Berlinale: Murat Kurnaz' Mutter kämpft gegen die Weltpolitik
DW
Andreas Dresens Berlinale-Beitrag "Rabiye Kurnaz gegen George W. Bush" erzählt vom unbändigen Willen der Mutter des Guantanamo-Häftlings Murat Kurnaz.
Murat Kurnaz passte ins Raster: Der Sohn einer türkischstämmigen Familie hatte sich einen langen Bart wachsen lassen, interessierte sich verstärkt für den Islam, besuchte in seiner Heimatstadt Bremen eine Moschee und reiste am 3. Oktober 2001 schließlich nach Pakistan. Er wollte dort, so gab es Kurnaz später an, mehr über den Koran lernen, bevor seine Ehefrau aus der Türkei zu ihm nach Deutschland ziehen würde. Doch wenige Wochen nach den Anschlägen vom 11. September 2001 wurde Kurnaz verdächtigt, sich den Taliban im Kampf gegen die USA anschließen zu wollen.

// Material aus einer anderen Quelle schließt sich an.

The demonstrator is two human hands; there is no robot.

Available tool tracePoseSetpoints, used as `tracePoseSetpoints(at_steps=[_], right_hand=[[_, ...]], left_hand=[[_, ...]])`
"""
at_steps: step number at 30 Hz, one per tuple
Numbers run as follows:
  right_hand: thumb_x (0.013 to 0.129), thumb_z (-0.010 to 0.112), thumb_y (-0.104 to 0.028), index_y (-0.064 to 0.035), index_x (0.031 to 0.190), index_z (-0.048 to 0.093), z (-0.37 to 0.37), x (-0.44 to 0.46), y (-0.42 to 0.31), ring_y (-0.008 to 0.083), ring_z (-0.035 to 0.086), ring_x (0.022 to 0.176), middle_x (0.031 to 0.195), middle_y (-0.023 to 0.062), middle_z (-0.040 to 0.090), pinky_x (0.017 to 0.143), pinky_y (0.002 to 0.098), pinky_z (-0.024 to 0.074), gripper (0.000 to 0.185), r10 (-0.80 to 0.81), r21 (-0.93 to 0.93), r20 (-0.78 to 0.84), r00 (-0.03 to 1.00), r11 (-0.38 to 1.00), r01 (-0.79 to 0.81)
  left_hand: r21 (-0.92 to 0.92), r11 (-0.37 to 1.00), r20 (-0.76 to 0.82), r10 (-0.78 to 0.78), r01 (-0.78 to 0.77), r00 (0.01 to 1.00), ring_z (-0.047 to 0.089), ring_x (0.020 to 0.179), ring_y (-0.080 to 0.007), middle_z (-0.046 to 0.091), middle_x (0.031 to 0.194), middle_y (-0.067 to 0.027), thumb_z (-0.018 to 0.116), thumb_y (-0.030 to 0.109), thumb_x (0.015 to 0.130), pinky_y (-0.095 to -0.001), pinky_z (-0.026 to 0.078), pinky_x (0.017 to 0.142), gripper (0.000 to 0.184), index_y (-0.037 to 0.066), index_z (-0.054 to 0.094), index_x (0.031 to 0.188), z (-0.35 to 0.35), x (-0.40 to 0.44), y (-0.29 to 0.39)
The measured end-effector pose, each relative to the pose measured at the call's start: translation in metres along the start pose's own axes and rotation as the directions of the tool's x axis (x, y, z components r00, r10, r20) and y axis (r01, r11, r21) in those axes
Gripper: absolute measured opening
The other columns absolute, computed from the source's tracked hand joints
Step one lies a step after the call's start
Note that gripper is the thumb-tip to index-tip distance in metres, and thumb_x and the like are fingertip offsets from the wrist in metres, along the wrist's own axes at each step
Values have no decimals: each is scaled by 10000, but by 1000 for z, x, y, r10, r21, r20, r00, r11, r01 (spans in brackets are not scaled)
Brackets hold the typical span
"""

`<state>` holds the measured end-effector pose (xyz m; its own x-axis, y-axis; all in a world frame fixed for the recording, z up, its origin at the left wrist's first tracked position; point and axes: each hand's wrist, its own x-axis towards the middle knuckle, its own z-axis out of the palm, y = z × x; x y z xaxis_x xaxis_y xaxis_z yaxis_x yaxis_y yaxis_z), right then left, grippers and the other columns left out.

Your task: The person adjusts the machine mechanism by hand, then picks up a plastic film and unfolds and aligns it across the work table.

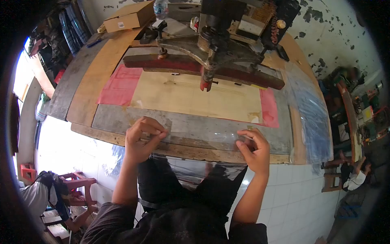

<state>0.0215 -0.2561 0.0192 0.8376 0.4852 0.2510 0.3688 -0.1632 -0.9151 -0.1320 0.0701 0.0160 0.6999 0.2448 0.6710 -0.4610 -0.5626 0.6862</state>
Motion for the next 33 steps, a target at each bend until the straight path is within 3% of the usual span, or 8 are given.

Was danach kam, ist weithin bekannt - und in Andreas Dresens Berlinale-Beitrag "Rabiye Kurnaz gegen George W. Bush" doch völlig neu. Sein Film nach einem Drehbuch von Laila Stieler erzählt die Geschichte aus der Sicht der Mutter und beginnt an eben jenem 3. Oktober 2001.

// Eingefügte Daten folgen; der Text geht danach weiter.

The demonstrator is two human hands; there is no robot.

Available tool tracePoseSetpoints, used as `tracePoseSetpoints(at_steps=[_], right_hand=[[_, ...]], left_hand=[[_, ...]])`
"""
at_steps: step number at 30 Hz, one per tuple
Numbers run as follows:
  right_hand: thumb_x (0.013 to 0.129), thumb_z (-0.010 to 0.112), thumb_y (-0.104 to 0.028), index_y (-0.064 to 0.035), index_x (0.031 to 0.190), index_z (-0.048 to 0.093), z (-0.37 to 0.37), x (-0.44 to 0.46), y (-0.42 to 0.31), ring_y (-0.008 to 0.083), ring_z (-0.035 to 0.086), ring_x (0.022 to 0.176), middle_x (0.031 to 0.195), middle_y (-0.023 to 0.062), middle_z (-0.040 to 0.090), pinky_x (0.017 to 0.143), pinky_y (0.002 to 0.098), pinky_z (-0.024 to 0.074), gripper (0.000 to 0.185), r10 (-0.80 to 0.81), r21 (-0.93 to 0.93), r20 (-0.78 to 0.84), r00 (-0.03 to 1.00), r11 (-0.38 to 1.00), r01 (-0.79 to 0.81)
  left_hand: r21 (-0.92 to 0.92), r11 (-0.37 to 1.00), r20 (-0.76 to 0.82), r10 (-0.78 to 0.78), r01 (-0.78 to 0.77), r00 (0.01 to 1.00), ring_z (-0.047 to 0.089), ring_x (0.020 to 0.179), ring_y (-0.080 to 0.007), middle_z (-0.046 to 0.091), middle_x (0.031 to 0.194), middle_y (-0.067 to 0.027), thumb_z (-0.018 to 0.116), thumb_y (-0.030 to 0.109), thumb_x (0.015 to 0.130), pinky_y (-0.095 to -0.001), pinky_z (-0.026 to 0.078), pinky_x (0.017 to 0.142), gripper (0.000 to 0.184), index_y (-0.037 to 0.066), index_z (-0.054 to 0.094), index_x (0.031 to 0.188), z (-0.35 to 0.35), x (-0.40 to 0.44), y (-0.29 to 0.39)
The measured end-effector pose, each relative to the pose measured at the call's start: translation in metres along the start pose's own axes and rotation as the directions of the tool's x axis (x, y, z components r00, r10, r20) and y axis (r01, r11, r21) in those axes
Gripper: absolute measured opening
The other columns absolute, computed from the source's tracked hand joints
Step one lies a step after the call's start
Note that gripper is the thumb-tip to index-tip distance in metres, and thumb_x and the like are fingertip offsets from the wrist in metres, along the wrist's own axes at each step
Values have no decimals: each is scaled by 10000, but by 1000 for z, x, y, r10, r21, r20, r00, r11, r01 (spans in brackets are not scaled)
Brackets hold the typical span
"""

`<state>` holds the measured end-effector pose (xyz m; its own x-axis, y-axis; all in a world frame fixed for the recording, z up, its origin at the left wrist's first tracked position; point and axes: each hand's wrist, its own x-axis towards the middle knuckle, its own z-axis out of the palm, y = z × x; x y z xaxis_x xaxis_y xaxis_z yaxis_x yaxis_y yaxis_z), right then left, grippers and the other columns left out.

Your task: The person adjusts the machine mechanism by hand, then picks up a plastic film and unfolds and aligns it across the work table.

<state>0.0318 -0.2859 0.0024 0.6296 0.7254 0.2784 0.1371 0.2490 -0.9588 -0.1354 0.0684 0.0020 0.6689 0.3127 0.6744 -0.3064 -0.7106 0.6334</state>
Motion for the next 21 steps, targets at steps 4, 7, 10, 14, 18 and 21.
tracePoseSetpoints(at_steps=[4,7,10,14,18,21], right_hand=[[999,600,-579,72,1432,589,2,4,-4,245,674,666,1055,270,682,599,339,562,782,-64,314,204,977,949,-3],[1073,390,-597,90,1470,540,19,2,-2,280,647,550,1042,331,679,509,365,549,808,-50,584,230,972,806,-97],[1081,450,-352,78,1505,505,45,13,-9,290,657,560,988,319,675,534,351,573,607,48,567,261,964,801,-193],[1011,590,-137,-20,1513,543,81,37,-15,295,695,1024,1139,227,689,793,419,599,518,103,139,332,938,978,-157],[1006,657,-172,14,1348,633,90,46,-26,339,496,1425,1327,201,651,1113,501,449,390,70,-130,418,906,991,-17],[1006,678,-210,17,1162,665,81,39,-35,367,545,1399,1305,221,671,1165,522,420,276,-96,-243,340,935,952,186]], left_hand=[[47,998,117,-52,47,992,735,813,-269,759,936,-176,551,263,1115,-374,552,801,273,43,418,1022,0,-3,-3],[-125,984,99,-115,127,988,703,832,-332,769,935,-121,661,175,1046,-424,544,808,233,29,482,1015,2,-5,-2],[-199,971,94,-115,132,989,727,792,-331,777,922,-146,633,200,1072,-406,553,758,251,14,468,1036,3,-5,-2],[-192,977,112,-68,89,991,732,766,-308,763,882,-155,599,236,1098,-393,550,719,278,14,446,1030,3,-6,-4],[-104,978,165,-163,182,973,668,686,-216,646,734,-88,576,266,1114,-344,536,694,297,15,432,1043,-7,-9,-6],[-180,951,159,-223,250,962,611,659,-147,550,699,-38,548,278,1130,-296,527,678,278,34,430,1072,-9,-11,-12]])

Rabiye Kurnaz will ihren Sohn wecken, doch der meldet sich wenig später telefonisch aus Frankfurt, kurz vor der Weiterreise nach Pakistan. Die Mutter ist außer sich, sucht die Moschee auf, geht sogar zur Polizei. Jemand muss ihren Sohn zu dieser Reise gedrängt haben.
Bald schon steht die Presse vor ihrem Wohnhaus und schreibt über den "Taliban aus Bremen". So resolut, wie die Hausfrau in den wechselnden Mercedes-Jahreswagen, die ihr Ehemann Mehmet als Werksarbeiter bekommt, durch die Stadt braust, platzt sie ins Büro des Menschenrechtsanwalts Bernhard Docke - und geht erst wieder, als der ihren Fall annimmt.

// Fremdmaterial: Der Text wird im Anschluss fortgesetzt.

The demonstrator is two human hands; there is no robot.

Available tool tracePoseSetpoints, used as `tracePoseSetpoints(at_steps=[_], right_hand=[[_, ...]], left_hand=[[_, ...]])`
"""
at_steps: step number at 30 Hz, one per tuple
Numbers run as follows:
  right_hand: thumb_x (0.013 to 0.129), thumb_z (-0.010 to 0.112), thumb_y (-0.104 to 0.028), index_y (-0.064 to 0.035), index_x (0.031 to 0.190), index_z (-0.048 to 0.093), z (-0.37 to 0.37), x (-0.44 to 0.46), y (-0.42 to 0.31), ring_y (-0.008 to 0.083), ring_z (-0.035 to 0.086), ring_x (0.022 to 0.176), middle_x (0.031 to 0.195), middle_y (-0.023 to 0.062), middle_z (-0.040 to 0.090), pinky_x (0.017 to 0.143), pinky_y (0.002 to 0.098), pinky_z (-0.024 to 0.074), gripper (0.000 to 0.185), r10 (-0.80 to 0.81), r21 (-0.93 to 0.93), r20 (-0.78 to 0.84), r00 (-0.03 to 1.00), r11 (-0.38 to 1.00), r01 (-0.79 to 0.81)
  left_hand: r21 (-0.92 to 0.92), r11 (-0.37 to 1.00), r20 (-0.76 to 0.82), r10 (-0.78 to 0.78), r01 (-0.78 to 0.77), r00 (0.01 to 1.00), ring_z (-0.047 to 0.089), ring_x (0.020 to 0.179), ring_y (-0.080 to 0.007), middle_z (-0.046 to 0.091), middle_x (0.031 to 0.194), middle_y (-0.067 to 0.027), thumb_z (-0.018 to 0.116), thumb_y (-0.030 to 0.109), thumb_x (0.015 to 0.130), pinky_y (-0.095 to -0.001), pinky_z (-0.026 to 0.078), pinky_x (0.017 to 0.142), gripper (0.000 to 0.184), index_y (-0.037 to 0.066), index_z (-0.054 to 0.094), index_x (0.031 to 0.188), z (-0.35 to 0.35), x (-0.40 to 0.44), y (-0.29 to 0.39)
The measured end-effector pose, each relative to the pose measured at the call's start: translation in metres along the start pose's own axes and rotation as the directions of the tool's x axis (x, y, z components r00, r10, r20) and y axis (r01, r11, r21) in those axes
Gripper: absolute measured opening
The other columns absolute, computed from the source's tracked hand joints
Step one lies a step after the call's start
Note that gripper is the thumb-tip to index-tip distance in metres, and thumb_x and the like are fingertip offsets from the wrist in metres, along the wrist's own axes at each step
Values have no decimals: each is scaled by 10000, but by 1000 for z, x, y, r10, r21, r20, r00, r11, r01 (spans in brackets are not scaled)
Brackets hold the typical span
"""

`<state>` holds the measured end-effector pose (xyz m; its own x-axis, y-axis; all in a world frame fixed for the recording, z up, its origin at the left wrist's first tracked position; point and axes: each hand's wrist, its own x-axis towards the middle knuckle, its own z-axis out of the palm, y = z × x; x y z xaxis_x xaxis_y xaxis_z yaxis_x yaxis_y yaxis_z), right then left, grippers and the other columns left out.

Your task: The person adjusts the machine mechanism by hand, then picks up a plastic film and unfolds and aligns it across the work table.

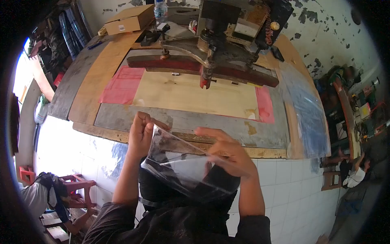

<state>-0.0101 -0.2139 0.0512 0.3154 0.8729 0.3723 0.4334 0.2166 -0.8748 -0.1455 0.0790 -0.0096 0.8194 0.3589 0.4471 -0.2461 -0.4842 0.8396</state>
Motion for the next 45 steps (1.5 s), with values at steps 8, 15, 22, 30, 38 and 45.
tracePoseSetpoints(at_steps=[8,15,22,30,38,45], right_hand=[[1014,636,-62,13,1232,633,-17,-41,-26,347,759,1048,1198,248,739,972,458,571,231,128,270,-293,947,962,-47],[981,758,-104,-134,1472,631,13,-8,-31,221,707,1064,1615,138,478,933,323,553,509,154,252,3,988,956,-150],[989,750,-241,-82,1039,766,-3,-8,-51,368,576,1369,1386,132,690,1169,534,392,168,-117,-266,67,991,955,130],[1056,643,-237,-49,902,670,-75,-119,-101,270,689,1056,920,123,768,1023,426,467,244,-83,-413,-663,744,869,-271],[953,805,-275,26,835,678,-113,-146,-145,102,552,634,728,36,661,622,268,435,347,185,-654,-563,805,496,-571],[910,837,-292,35,814,667,-135,-182,-134,112,550,661,712,35,637,649,273,441,381,260,-557,-613,746,528,-642]], left_hand=[[-629,774,106,-5,71,994,711,726,-179,759,1010,-244,523,301,1139,-275,554,676,264,93,368,1090,-9,9,8],[-659,748,123,11,73,992,668,728,-99,701,912,-66,603,229,1108,-255,552,662,227,99,418,1082,9,5,24],[-680,733,55,83,-24,995,624,714,-80,614,822,-12,630,193,1093,-239,500,650,214,70,459,1052,3,7,50],[-152,988,-89,-29,16,996,521,577,-73,563,694,-13,738,127,1011,-245,434,572,249,32,510,982,-58,15,78],[223,960,420,-250,168,872,508,643,-83,595,716,2,916,265,844,-276,411,594,377,21,638,921,-87,36,75],[168,975,626,-217,142,749,638,730,-149,713,829,-26,915,277,825,-320,489,661,388,33,664,993,-82,40,73]])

Ihr Sohn Murat landet Anfang 2002 im US-Gefangenenlager Guantanamo auf Kuba - unter Terrorverdacht, aber ohne Haftbefehl, ohne Anklage. Rabiye vertraut dem Rechtsstaat, es wird sich schon alles aufklären. "Schreiben Sie doch einen Brief, ein Mann wie Sie", sagt sie ihrem Anwalt, als sei das Problem schnell zu lösen. Ihren Ehemann lässt sie über ihr Engagement lange im Dunkeln, der Kampf gegen die Weltpolitik und die zähen Mühlen der Behörden ist ihre Sache.